■ **WHAT IS REQUIRED**: Determine how many lines in the records include "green". Write the number and nothing more.

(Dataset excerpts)

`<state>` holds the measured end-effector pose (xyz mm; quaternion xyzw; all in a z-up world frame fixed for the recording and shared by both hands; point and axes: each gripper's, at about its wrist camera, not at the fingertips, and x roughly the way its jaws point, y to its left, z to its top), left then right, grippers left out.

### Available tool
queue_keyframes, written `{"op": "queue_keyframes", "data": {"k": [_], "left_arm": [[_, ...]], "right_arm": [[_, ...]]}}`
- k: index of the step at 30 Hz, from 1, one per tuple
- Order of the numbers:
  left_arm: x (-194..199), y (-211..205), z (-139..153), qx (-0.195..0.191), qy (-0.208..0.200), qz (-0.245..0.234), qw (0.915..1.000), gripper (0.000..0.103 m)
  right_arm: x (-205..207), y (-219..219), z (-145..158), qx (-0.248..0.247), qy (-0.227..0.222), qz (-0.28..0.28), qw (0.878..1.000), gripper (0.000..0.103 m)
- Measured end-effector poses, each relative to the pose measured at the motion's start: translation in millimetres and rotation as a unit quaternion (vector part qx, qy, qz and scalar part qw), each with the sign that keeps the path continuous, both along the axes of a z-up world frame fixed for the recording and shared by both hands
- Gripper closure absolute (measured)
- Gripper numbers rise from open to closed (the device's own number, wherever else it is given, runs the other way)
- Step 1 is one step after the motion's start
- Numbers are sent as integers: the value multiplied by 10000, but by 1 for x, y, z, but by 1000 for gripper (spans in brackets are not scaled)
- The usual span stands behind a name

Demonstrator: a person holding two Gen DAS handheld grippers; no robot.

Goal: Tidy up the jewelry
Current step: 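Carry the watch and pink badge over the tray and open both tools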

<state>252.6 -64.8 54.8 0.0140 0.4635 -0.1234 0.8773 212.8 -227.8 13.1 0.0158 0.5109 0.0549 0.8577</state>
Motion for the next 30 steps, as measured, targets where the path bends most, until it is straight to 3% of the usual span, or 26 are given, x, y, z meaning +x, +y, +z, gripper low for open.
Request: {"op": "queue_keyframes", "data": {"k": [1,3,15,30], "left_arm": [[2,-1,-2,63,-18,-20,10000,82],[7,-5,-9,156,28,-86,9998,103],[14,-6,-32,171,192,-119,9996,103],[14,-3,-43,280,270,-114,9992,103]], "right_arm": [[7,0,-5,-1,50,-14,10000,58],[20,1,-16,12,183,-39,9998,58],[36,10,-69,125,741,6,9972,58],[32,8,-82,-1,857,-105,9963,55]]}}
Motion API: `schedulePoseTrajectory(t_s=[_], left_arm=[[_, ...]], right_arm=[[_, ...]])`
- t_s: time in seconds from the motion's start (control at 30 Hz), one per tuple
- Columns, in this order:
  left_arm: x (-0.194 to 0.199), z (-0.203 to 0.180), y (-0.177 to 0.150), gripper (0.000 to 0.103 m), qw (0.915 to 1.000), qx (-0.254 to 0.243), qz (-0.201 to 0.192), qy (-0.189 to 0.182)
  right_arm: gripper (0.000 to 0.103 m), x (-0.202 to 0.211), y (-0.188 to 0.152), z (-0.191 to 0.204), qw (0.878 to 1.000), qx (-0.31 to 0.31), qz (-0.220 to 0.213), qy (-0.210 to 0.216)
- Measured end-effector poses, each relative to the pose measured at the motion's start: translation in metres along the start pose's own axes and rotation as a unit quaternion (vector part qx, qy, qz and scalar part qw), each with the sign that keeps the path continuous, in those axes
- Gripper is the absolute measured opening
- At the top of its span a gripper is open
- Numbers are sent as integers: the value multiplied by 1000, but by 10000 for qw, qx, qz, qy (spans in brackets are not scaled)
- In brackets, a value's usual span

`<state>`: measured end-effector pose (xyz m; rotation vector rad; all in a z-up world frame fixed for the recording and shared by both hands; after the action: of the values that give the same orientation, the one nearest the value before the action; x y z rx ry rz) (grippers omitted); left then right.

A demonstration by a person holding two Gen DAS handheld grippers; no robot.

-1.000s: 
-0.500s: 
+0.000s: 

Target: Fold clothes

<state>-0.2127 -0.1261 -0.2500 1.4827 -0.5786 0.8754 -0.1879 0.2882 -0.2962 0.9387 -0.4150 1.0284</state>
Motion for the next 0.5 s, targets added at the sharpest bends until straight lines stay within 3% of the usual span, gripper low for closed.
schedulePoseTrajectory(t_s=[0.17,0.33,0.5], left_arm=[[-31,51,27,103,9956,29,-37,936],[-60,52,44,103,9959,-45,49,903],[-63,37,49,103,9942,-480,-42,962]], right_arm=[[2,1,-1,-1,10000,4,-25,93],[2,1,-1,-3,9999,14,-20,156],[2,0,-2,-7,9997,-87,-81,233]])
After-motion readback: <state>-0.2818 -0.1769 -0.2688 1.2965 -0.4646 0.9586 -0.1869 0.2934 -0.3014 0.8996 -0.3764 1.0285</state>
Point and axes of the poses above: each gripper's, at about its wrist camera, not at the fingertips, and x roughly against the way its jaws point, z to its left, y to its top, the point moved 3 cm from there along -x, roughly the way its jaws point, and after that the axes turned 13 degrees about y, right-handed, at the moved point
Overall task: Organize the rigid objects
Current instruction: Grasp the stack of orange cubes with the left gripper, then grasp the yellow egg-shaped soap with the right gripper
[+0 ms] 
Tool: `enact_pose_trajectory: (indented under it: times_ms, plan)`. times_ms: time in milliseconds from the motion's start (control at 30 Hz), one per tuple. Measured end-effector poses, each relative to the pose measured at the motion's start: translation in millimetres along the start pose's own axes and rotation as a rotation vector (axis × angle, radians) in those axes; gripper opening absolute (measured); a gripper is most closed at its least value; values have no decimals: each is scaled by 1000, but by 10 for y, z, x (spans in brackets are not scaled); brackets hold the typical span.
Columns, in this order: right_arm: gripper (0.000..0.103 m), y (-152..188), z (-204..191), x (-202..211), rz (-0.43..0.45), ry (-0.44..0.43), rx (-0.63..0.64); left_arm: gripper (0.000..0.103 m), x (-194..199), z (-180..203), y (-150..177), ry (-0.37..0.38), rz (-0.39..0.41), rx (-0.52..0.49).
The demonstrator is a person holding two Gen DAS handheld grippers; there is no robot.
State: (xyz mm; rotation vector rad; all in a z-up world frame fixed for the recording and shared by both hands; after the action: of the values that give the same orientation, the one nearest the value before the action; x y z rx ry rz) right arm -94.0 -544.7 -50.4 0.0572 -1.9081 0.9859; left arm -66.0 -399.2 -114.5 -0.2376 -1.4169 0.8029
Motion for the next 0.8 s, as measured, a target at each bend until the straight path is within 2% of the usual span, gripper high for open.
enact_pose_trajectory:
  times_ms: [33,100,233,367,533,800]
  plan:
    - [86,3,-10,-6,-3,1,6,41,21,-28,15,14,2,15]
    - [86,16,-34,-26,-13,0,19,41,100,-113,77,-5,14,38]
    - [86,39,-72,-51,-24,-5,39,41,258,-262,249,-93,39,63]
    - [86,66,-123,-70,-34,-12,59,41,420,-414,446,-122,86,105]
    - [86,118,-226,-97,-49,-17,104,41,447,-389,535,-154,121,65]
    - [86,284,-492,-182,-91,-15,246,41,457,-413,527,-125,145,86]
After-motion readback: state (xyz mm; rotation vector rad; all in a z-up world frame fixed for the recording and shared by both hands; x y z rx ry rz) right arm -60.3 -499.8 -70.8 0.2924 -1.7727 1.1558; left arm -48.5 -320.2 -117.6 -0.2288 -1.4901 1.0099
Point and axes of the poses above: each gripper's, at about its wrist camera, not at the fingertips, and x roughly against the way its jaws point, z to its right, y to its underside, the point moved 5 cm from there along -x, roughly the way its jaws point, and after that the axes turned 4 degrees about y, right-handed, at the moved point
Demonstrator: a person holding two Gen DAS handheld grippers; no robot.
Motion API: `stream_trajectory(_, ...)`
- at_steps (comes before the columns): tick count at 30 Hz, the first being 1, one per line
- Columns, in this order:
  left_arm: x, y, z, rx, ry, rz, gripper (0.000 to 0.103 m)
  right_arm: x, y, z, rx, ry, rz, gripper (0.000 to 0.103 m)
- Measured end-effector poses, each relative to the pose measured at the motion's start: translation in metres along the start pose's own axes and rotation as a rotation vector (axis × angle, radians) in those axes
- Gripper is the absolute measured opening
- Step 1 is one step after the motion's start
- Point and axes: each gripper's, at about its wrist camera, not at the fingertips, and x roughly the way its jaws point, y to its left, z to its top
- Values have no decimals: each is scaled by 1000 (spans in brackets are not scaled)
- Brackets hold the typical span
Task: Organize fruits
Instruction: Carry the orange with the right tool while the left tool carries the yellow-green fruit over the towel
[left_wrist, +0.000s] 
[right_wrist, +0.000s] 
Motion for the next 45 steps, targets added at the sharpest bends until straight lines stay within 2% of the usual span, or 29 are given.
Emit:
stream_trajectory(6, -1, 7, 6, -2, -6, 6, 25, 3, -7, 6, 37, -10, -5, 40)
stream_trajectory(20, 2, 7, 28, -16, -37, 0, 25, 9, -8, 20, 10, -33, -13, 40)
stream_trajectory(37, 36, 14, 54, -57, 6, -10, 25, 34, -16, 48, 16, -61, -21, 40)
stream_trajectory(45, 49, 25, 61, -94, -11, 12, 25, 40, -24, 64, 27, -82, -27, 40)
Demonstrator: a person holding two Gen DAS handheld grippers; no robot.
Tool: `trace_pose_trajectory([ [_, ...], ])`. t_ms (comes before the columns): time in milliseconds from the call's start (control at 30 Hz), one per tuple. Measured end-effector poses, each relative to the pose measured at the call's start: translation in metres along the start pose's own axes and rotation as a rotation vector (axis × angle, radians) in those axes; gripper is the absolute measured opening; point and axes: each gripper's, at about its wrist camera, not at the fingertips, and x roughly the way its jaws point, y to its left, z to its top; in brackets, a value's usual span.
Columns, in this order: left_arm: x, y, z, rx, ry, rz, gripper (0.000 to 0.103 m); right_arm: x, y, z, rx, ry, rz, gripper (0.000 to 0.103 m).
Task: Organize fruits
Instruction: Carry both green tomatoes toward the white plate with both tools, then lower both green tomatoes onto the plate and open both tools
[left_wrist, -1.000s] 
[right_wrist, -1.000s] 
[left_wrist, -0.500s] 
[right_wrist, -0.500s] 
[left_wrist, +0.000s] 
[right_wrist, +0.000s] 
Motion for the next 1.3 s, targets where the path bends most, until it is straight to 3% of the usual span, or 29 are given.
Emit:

■ **TASK OUTPUT**: 2